***** Listed entries *****
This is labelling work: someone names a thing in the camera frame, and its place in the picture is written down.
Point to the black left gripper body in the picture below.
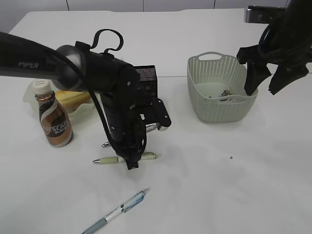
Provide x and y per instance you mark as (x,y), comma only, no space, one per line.
(129,146)

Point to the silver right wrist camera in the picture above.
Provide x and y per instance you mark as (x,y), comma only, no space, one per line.
(262,14)

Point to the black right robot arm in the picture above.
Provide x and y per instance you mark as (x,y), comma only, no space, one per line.
(296,22)

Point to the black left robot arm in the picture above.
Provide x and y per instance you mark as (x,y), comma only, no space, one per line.
(112,84)

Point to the black mesh pen holder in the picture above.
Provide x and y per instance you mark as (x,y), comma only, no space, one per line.
(146,89)

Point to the blue grey ballpoint pen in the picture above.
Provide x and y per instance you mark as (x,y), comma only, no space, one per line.
(123,208)

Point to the beige grip white pen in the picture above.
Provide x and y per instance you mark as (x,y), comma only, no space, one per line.
(117,159)

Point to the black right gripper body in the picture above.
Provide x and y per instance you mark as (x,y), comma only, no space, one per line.
(286,52)

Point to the grey grip white pen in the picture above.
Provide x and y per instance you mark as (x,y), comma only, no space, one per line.
(149,128)

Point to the brown Nescafe coffee bottle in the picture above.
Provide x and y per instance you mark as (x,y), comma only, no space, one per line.
(53,118)

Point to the pale green plastic basket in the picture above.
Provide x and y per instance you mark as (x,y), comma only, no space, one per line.
(207,78)

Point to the small paper ball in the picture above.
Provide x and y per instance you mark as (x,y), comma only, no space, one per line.
(225,95)

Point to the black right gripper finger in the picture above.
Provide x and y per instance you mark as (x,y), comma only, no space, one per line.
(285,76)
(257,72)

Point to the sugared bread roll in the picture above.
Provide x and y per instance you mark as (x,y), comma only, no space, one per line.
(71,100)

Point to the translucent green wavy plate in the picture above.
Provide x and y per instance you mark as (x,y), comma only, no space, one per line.
(33,108)

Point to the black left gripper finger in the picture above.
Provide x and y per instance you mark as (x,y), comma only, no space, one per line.
(132,164)

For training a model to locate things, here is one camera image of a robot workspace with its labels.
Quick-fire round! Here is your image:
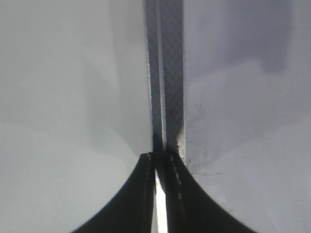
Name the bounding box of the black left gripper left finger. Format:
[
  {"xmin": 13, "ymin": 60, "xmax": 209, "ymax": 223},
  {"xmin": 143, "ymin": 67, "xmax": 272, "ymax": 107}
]
[{"xmin": 74, "ymin": 153, "xmax": 155, "ymax": 233}]

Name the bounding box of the white board with aluminium frame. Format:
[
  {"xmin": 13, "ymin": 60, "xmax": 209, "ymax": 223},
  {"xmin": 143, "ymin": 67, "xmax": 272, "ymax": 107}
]
[{"xmin": 143, "ymin": 0, "xmax": 311, "ymax": 233}]

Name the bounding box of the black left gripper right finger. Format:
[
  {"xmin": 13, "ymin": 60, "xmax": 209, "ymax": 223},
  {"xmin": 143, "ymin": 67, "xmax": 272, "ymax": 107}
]
[{"xmin": 164, "ymin": 151, "xmax": 253, "ymax": 233}]

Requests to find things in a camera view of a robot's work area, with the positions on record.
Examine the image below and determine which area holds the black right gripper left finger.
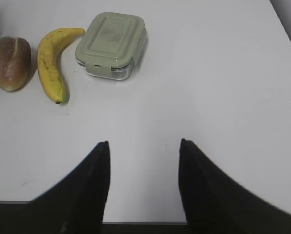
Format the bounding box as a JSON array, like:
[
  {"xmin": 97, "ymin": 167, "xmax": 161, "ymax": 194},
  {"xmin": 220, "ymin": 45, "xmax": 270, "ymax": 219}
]
[{"xmin": 30, "ymin": 141, "xmax": 110, "ymax": 234}]

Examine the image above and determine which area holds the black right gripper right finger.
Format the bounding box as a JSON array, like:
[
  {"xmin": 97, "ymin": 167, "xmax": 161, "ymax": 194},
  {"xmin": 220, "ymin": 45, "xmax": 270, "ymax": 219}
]
[{"xmin": 179, "ymin": 139, "xmax": 291, "ymax": 234}]

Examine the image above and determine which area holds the green lidded food container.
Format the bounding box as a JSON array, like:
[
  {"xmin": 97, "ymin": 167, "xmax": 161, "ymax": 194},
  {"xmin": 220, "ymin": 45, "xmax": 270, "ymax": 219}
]
[{"xmin": 75, "ymin": 12, "xmax": 147, "ymax": 80}]

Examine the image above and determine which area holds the brown bread roll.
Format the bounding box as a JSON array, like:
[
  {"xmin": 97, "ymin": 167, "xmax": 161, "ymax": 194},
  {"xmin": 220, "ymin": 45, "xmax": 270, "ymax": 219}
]
[{"xmin": 0, "ymin": 37, "xmax": 32, "ymax": 92}]

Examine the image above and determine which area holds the yellow banana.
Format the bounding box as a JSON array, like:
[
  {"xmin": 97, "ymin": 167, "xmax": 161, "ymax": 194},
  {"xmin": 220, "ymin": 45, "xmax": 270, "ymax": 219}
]
[{"xmin": 37, "ymin": 28, "xmax": 85, "ymax": 105}]

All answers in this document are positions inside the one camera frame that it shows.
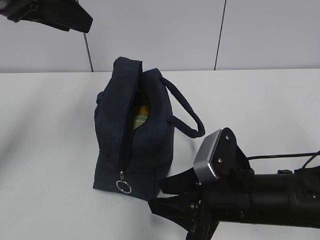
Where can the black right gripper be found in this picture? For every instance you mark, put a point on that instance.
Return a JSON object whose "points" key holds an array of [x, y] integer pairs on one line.
{"points": [[199, 208]]}

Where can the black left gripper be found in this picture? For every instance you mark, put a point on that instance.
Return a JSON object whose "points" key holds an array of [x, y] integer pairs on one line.
{"points": [[63, 15]]}

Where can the dark blue fabric lunch bag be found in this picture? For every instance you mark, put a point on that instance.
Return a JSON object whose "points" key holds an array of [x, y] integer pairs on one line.
{"points": [[132, 162]]}

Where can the green lid glass food container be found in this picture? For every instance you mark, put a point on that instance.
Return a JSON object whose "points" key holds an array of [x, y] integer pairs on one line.
{"points": [[139, 120]]}

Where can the yellow toy pear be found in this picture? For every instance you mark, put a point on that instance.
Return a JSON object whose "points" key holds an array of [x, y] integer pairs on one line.
{"points": [[144, 110]]}

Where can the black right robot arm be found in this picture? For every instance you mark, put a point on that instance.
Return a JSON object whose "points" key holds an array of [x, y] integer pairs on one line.
{"points": [[287, 198]]}

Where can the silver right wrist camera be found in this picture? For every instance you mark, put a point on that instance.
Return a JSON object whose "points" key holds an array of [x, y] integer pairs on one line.
{"points": [[203, 164]]}

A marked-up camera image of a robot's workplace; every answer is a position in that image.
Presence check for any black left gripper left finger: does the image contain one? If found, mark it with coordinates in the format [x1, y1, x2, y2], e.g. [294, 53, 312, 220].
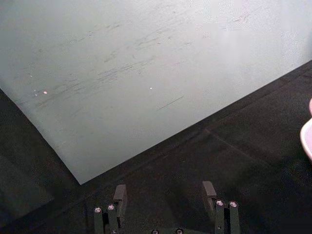
[94, 184, 128, 234]

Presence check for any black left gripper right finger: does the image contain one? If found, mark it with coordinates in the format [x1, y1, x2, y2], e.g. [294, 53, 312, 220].
[201, 180, 241, 234]

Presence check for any black table cloth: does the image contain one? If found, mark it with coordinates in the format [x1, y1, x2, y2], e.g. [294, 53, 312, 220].
[0, 58, 312, 234]

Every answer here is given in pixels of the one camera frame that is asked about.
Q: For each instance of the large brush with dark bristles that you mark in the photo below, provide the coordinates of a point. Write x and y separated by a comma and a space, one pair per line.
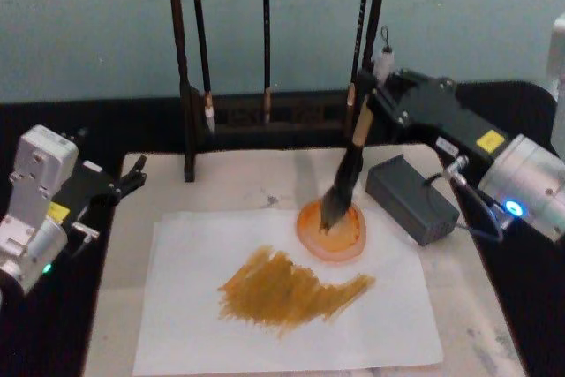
*****
Task requirements. Output each record verbatim, but skip anything that is a picture.

Exercise solution.
This is labelling work: someone names a thing in the camera frame, and its place in the picture is written down.
Point to the black left gripper body in the picture below.
Provide x and y per instance you mark as (x,y), comma only, no space, one per line.
(129,146)

Point to the silver right wrist camera in the picture above.
Provide x and y per instance you mark as (x,y), comma only, no space, one per line.
(262,14)

Point to the black right robot arm in the picture above.
Provide x and y per instance you mark as (x,y), comma only, no space, one per line.
(296,22)

Point to the black left robot arm in the picture above.
Provide x and y per instance you mark as (x,y), comma only, no space, one per line.
(112,84)

Point to the black mesh pen holder in the picture above.
Provide x and y per instance you mark as (x,y), comma only, no space, one per line.
(146,89)

Point to the blue grey ballpoint pen in the picture above.
Provide x and y per instance you mark as (x,y), comma only, no space, one per line.
(123,208)

Point to the beige grip white pen in the picture above.
Provide x and y per instance you mark as (x,y), comma only, no space, one per line.
(117,159)

Point to the black right gripper body in the picture above.
Provide x and y per instance you mark as (x,y), comma only, no space, one per line.
(286,52)

Point to the grey grip white pen in the picture above.
Provide x and y per instance you mark as (x,y), comma only, no space, one per line.
(149,128)

Point to the brown Nescafe coffee bottle in the picture above.
Provide x and y per instance you mark as (x,y), comma only, no space, one per line.
(53,118)

Point to the pale green plastic basket in the picture above.
Provide x and y per instance you mark as (x,y), comma only, no space, one per line.
(207,78)

Point to the small paper ball in the picture above.
Provide x and y per instance you mark as (x,y), comma only, no space, one per line.
(225,95)

Point to the black right gripper finger in the picture above.
Provide x and y per instance you mark as (x,y), comma only, no space, one per line.
(285,76)
(257,72)

Point to the sugared bread roll in the picture above.
Provide x and y per instance you mark as (x,y), comma only, no space, one per line.
(71,100)

Point to the translucent green wavy plate in the picture above.
Provide x and y per instance you mark as (x,y), comma only, no space, one per line.
(33,108)

Point to the black left gripper finger in the picture above.
Provide x and y per instance you mark as (x,y), comma only, no space, one per line.
(132,164)

For training a model to locate things, here is one camera image of a robot workspace with its labels.
Quick-fire round! Here is your image:
Name the bounding box of the black left gripper left finger. Format:
[
  {"xmin": 13, "ymin": 60, "xmax": 209, "ymax": 223},
  {"xmin": 143, "ymin": 67, "xmax": 272, "ymax": 107}
]
[{"xmin": 74, "ymin": 153, "xmax": 155, "ymax": 233}]

Name the bounding box of the white board with aluminium frame. Format:
[
  {"xmin": 13, "ymin": 60, "xmax": 209, "ymax": 223},
  {"xmin": 143, "ymin": 67, "xmax": 272, "ymax": 107}
]
[{"xmin": 143, "ymin": 0, "xmax": 311, "ymax": 233}]

Name the bounding box of the black left gripper right finger. Format:
[
  {"xmin": 13, "ymin": 60, "xmax": 209, "ymax": 223},
  {"xmin": 143, "ymin": 67, "xmax": 272, "ymax": 107}
]
[{"xmin": 164, "ymin": 151, "xmax": 253, "ymax": 233}]

Requests to find things in a camera view of a robot's work area, with the positions on record.
Examine the image below and determine which area holds the black right gripper left finger.
Format the bounding box as a JSON array, like:
[
  {"xmin": 97, "ymin": 167, "xmax": 161, "ymax": 194},
  {"xmin": 220, "ymin": 45, "xmax": 270, "ymax": 219}
]
[{"xmin": 30, "ymin": 141, "xmax": 110, "ymax": 234}]

Examine the image above and determine which area holds the black right gripper right finger.
Format the bounding box as a JSON array, like:
[
  {"xmin": 97, "ymin": 167, "xmax": 161, "ymax": 194},
  {"xmin": 220, "ymin": 45, "xmax": 270, "ymax": 219}
]
[{"xmin": 179, "ymin": 139, "xmax": 291, "ymax": 234}]

Examine the image above and determine which area holds the green lidded food container.
Format the bounding box as a JSON array, like:
[
  {"xmin": 97, "ymin": 167, "xmax": 161, "ymax": 194},
  {"xmin": 220, "ymin": 45, "xmax": 270, "ymax": 219}
]
[{"xmin": 75, "ymin": 12, "xmax": 147, "ymax": 80}]

Examine the image above and determine which area holds the brown bread roll.
Format the bounding box as a JSON array, like:
[
  {"xmin": 97, "ymin": 167, "xmax": 161, "ymax": 194},
  {"xmin": 220, "ymin": 45, "xmax": 270, "ymax": 219}
]
[{"xmin": 0, "ymin": 37, "xmax": 32, "ymax": 92}]

Examine the image above and determine which area holds the yellow banana.
Format the bounding box as a JSON array, like:
[
  {"xmin": 97, "ymin": 167, "xmax": 161, "ymax": 194},
  {"xmin": 220, "ymin": 45, "xmax": 270, "ymax": 219}
]
[{"xmin": 37, "ymin": 28, "xmax": 85, "ymax": 105}]

All answers in this document are positions inside the one camera frame that it shows.
Where can the black right gripper be found in this picture? For every instance you mark, put a point on that instance.
Return a JSON object whose "points" key holds an array of [x, y] integer pairs on one line.
{"points": [[199, 208]]}

Where can the black left gripper be found in this picture? For every instance you mark, put a point on that instance.
Return a JSON object whose "points" key holds an array of [x, y] integer pairs on one line.
{"points": [[63, 15]]}

Where can the dark blue fabric lunch bag be found in this picture? For every instance you mark, put a point on that instance.
Return a JSON object whose "points" key holds an array of [x, y] integer pairs on one line.
{"points": [[132, 162]]}

Where can the green lid glass food container be found in this picture? For every instance you mark, put a point on that instance.
Return a JSON object whose "points" key holds an array of [x, y] integer pairs on one line.
{"points": [[139, 120]]}

Where can the yellow toy pear be found in this picture? For every instance you mark, put a point on that instance.
Return a JSON object whose "points" key holds an array of [x, y] integer pairs on one line.
{"points": [[144, 110]]}

Where can the black right robot arm be found in this picture? For every instance you mark, put a point on that instance.
Return a JSON object whose "points" key holds an array of [x, y] integer pairs on one line.
{"points": [[287, 198]]}

Where can the silver right wrist camera be found in this picture? For every instance you mark, put a point on that instance.
Return a JSON object whose "points" key holds an array of [x, y] integer pairs on one line.
{"points": [[203, 164]]}

A marked-up camera image of a robot's workplace; every answer is a position in that image.
Presence check for any black left gripper left finger: does the image contain one? If found, mark it with coordinates in the format [x1, y1, x2, y2], e.g. [294, 53, 312, 220].
[94, 184, 128, 234]

Presence check for any black left gripper right finger: does the image contain one? If found, mark it with coordinates in the format [x1, y1, x2, y2], e.g. [294, 53, 312, 220].
[201, 180, 241, 234]

Presence check for any black table cloth: does the image contain one? If found, mark it with coordinates in the format [x1, y1, x2, y2], e.g. [294, 53, 312, 220].
[0, 58, 312, 234]

Every answer here is given in pixels of the one camera frame that is asked about.
Q: For each instance of the large brush with dark bristles that you mark in the photo below, provide the coordinates of a point. Write x and y separated by a comma and a space, one pair per line.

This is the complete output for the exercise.